Timestamping a transcript so a local LLM can cite the podcast.

I have a little project that watches a few podcast RSS feeds, transcribes each new episode with Whisper, and hands the text to a local LLM to pull out any stocks the hosts talked about. It works, but the first version had an annoying gap: the model would tell me a host was bullish on NVIDIA, and I had no quick way to check it without re-listening to the whole episode.

What I wanted was a timestamp on every pick, a 00:14:32 I could scrub to and hear for myself. The problem is the LLM only ever sees text. It has no idea what minute of audio it’s reading. So I had to put the time into the text.

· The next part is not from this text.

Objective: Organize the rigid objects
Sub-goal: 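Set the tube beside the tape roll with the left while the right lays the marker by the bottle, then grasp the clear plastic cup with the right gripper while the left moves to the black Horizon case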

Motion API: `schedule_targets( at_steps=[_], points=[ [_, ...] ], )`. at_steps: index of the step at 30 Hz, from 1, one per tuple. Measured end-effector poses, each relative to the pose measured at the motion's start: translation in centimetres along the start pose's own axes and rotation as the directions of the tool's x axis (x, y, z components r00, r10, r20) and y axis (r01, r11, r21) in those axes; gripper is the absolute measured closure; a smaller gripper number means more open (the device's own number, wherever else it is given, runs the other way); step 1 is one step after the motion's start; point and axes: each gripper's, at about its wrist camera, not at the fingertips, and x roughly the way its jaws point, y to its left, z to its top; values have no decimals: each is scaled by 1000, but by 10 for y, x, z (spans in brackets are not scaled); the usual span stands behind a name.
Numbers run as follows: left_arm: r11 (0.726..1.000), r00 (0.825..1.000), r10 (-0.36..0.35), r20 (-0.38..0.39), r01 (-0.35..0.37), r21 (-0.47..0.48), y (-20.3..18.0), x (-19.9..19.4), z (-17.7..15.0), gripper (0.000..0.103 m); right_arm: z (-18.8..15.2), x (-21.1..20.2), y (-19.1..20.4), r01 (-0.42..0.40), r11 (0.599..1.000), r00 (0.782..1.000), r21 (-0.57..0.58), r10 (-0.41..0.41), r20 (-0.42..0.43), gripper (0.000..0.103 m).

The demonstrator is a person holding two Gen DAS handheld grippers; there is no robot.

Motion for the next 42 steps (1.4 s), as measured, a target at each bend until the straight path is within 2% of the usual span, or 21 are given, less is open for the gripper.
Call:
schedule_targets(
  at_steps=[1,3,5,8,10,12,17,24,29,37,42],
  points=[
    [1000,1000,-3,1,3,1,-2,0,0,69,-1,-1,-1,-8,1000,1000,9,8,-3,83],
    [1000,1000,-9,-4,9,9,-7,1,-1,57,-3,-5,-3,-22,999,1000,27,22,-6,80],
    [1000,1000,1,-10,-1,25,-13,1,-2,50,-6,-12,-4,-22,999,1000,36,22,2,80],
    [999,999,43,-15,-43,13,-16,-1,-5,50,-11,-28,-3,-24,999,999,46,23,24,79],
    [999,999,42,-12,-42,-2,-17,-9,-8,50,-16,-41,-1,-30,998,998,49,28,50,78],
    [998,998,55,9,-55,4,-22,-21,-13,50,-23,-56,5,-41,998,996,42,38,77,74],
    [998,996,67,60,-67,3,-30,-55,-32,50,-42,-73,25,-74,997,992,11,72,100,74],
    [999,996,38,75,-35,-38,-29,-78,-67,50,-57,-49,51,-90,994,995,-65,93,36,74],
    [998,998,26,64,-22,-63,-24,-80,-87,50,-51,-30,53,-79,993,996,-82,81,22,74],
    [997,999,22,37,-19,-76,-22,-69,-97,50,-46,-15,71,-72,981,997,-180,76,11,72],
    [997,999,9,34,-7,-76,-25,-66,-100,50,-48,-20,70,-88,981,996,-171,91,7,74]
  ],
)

Whisper already knows the times

Whisper doesn’t just give you a wall of text. Under the hood it returns segments, and every segment comes with a start and end in seconds.

const { segments } = await transcribe(audioPath);
for (const seg of segments) {
  console.log(seg.start, seg.end, seg.text);
}
// 12.0  14.5  " I've been adding to my NVIDIA position."

A helper to make seconds readable

Whisper hands me a float like 872.4, so I need a helper to convert it to HH:MM:SS.

function formatTimestamp(seconds) {
  const h = Math.floor(seconds / 3600);
  const m = Math.floor((seconds % 3600) / 60);
  const s = Math.floor(seconds % 60);
  return [h, m, s].map((n) => String(n).padStart(2, "0")).join(":");
}

Dropping a marker every thirty seconds

I don’t want a timestamp glued to every single segment. That’s noisy and burns tokens I’m paying for in context. Once every thirty seconds of audio is plenty to pin a mention down. So I track the last time I printed a marker and only print a new one once thirty seconds have gone by.

let lastTs = -30; // force a marker on the very first segment
const lines = [];

for (const seg of segments) {
  const text = seg.text.trim();
  if (seg.start - lastTs >= 30) {
    lines.push(`[${formatTimestamp(seg.start)}] ${text}`);
    lastTs = seg.start;
  } else {
    lines.push(text);
  }
}

Now the transcript reads like this:

[00:14:00] ...so that's my take on the housing market.
I've been adding to my NVIDIA position every month.
[00:14:30] And I still think Oracle has room to run.

Telling the model they’re there

The markers do nothing on their own. The model has to be told they exist and what to do with them. Two sentences in the system prompt is all it takes.

The transcript includes timestamps in [HH:MM:SS] format.
You MUST include the timestamp of where each mention occurs in the podcast.

Then in the part of the prompt where I describe the JSON I want back, I ask for a timestamp on every pick: “the timestamp closest to where it was discussed so the user can jump to that point in the podcast to verify.” And that’s exactly what comes back:

{
  "ticker": "NVDA",
  "sentiment": "bullish",
  "timestamp": "00:14:32"
}

Putting it all together

Stripped down to just the timestamping, the whole thing is short:

function formatSegments(segments) {
  const lines = [];
  let lastTs = -30;

  for (const seg of segments) {
    const text = seg.text.trim();
    if (seg.start - lastTs >= 30) {
      lines.push(`[${formatTimestamp(seg.start)}] ${text}`);
      lastTs = seg.start;
    } else {
      lines.push(text);
    }
  }

  return lines.join(" ");
}

One pass over the segments, a marker dropped in every thirty seconds, and suddenly the model can footnote itself.

One caveat: Whisper’s timing drifts a little on long episodes, so a pick can land a few seconds early or late.